Gradient Model for Surface Roughness

The gradient model was proposed by G. Gold and K. Helmreich in reference [1] below. In their approach, random variations in a rough metal surface are modeled by an assumed probability density function (PDF). The PDF describes how likely it is that the surface will be perturbed by some distance above or below its mean height (see Figure 1). Provided that these perturbations are small compared to the wavelength, their effects on a propagating signal can be averaged out. This averaging results in a spatially varying conductivity that is a function of the distance from the mean surface (see Figure 2). This conductivity can be plugged into a one-dimensional version of Maxwell’s equations which can then be solved to yield the effective surface impedance.

Figure 1: A Rough Suface described with a Gaussian Probability Density Function

Figure 2: The Spatially Varying Conductivity, σ(x) obtained by averaging the PDF.

An advantage of this approach is that the PDF can usually be characterized by a single parameter, the RMS roughness. This is convenient because the RMS roughness is typically measured by manufacturers and reported on their data sheets.
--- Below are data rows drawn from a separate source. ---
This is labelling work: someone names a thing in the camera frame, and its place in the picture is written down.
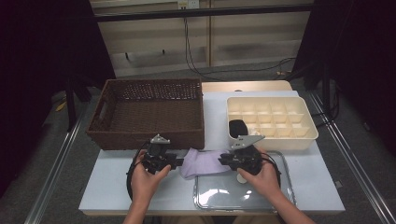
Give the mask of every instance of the black device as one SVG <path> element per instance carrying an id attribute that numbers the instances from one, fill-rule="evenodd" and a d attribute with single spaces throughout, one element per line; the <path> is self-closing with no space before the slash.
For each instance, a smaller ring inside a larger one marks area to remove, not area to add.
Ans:
<path id="1" fill-rule="evenodd" d="M 161 137 L 159 134 L 143 144 L 143 146 L 136 152 L 134 159 L 132 160 L 131 166 L 126 178 L 126 188 L 131 200 L 133 199 L 131 180 L 134 174 L 134 168 L 136 167 L 136 160 L 140 154 L 140 150 L 148 144 L 148 150 L 146 151 L 143 160 L 141 161 L 145 169 L 155 175 L 157 171 L 161 171 L 166 165 L 171 165 L 171 170 L 175 170 L 178 166 L 183 164 L 184 159 L 178 159 L 175 153 L 166 153 L 167 147 L 170 145 L 170 140 Z"/>
<path id="2" fill-rule="evenodd" d="M 252 144 L 264 138 L 260 135 L 248 135 L 248 127 L 241 119 L 230 120 L 230 136 L 236 138 L 230 153 L 220 155 L 219 162 L 228 165 L 232 170 L 242 168 L 252 175 L 257 175 L 262 169 L 262 162 L 270 162 L 276 170 L 277 183 L 280 187 L 280 175 L 276 162 L 266 153 L 260 153 Z"/>

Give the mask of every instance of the person's right hand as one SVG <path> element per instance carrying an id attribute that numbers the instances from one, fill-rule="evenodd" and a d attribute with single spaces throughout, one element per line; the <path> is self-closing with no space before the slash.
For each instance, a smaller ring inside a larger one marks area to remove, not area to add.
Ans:
<path id="1" fill-rule="evenodd" d="M 257 192 L 270 200 L 271 196 L 277 195 L 280 191 L 276 178 L 276 170 L 274 166 L 268 162 L 262 162 L 262 170 L 257 175 L 251 175 L 249 172 L 238 168 L 238 173 L 249 182 Z"/>

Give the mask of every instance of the folded cloth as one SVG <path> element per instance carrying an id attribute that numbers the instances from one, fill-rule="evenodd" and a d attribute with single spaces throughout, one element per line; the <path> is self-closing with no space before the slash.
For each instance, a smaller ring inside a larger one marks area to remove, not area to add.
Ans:
<path id="1" fill-rule="evenodd" d="M 198 151 L 190 148 L 180 167 L 181 176 L 192 178 L 196 175 L 218 174 L 231 170 L 230 166 L 221 165 L 218 158 L 228 150 Z"/>

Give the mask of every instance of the white table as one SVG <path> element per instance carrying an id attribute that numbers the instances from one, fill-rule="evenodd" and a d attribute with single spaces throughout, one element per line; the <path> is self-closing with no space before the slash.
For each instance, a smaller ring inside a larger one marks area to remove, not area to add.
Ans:
<path id="1" fill-rule="evenodd" d="M 231 96 L 296 96 L 296 91 L 234 91 L 205 92 L 205 150 L 229 148 L 226 120 L 226 99 Z M 285 156 L 290 170 L 297 207 L 314 214 L 337 214 L 345 211 L 317 143 L 307 150 L 287 150 Z M 89 216 L 125 215 L 131 200 L 126 189 L 126 172 L 135 150 L 101 150 L 93 167 L 79 210 Z M 206 212 L 194 205 L 194 180 L 185 180 L 178 170 L 166 177 L 148 208 L 147 215 L 240 215 L 230 212 Z"/>

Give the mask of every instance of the forearm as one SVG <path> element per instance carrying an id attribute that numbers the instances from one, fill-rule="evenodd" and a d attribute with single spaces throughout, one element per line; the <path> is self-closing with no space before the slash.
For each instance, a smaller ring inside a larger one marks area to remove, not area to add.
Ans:
<path id="1" fill-rule="evenodd" d="M 288 224 L 294 223 L 315 223 L 306 214 L 300 211 L 294 204 L 292 204 L 281 191 L 268 198 L 270 203 L 274 206 L 276 211 Z"/>
<path id="2" fill-rule="evenodd" d="M 123 224 L 141 224 L 148 211 L 149 203 L 132 202 Z"/>
The gradient model in HFSS supports two types of PDF: Gaussian and Rayleigh. The Gaussian PDF is suitable for a low-profile conductor. The Rayleigh model produces somewhat higher losses and may be more appropriate for a high-profile conductor (see reference [2] below).

References

[1] G. Gold and K. Helmreich, “A physical surface roughness model and its applications,” IEEE Trans. on Microwave Theory and Techniques, vol. 65, no. 10, Oct. 2017.

[2] D. N. Grujic “Simple and accurate approximation of rough conductor surface impedance,” IEEE Trans. on Microwave Theory and Techniques, vol. 70, no. 4, April 2022.